PROBLEM TO WORK ON.
Count up every line of the data in which "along" occurs. The reply is one number and nothing more.

DATA PROVIDED Start Marker

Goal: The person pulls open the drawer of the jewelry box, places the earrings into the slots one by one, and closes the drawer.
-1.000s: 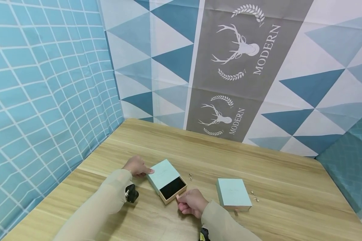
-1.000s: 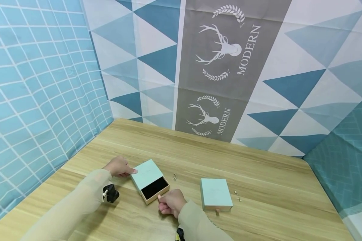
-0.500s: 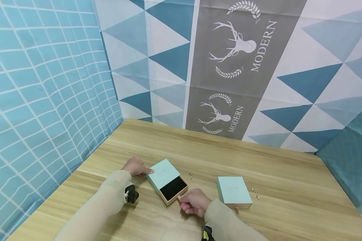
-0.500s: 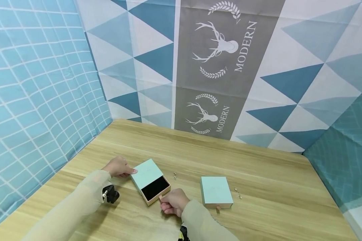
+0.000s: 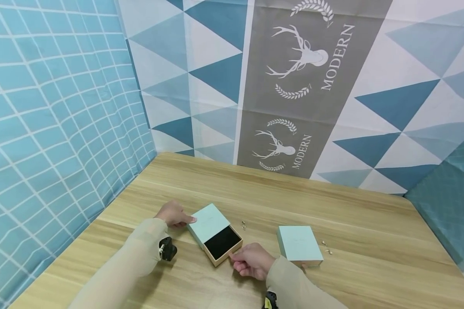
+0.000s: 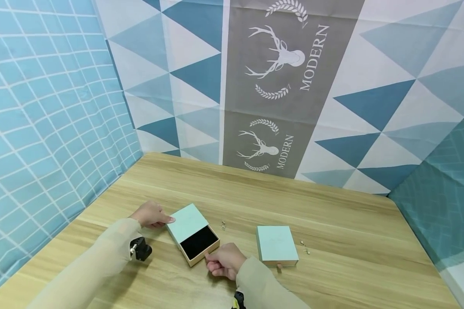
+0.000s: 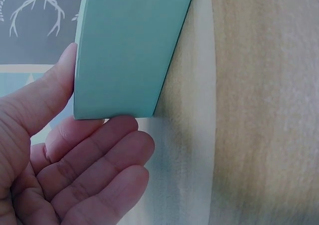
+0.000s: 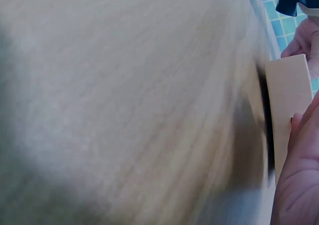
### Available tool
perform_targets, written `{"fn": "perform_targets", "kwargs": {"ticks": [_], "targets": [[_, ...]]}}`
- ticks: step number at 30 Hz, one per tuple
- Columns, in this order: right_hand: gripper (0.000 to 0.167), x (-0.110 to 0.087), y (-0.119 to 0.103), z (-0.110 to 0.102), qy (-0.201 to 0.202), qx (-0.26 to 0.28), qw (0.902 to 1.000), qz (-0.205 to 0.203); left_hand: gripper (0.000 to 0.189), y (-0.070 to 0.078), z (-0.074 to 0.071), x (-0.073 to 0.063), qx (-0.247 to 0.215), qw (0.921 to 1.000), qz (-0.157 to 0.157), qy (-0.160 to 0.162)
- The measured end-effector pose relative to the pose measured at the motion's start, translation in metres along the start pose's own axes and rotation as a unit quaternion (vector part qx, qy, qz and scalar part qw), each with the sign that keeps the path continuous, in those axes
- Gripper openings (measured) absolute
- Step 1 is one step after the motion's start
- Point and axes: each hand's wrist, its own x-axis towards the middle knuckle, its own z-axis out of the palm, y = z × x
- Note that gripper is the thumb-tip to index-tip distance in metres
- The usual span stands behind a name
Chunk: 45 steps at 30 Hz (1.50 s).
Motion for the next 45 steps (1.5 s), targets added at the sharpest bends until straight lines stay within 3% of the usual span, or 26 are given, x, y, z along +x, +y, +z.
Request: {"fn": "perform_targets", "kwargs": {"ticks": [19,36,45], "targets": [[0.009,-0.008,0.006,-0.005,-0.007,-0.006,0.9999,0.008,0.046,0.002,-0.001,-0.003,-0.005,1.0000,0.001,-0.004],[0.022,-0.011,0.007,-0.008,-0.015,-0.024,0.9996,0.005,0.040,0.001,-0.001,-0.001,-0.013,0.9998,-0.007,-0.012],[0.020,-0.013,0.009,-0.009,-0.013,-0.029,0.9995,-0.003,0.040,0.002,-0.001,-0.003,-0.001,0.9999,-0.004,-0.010]]}}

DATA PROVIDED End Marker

ANSWER BOX.
2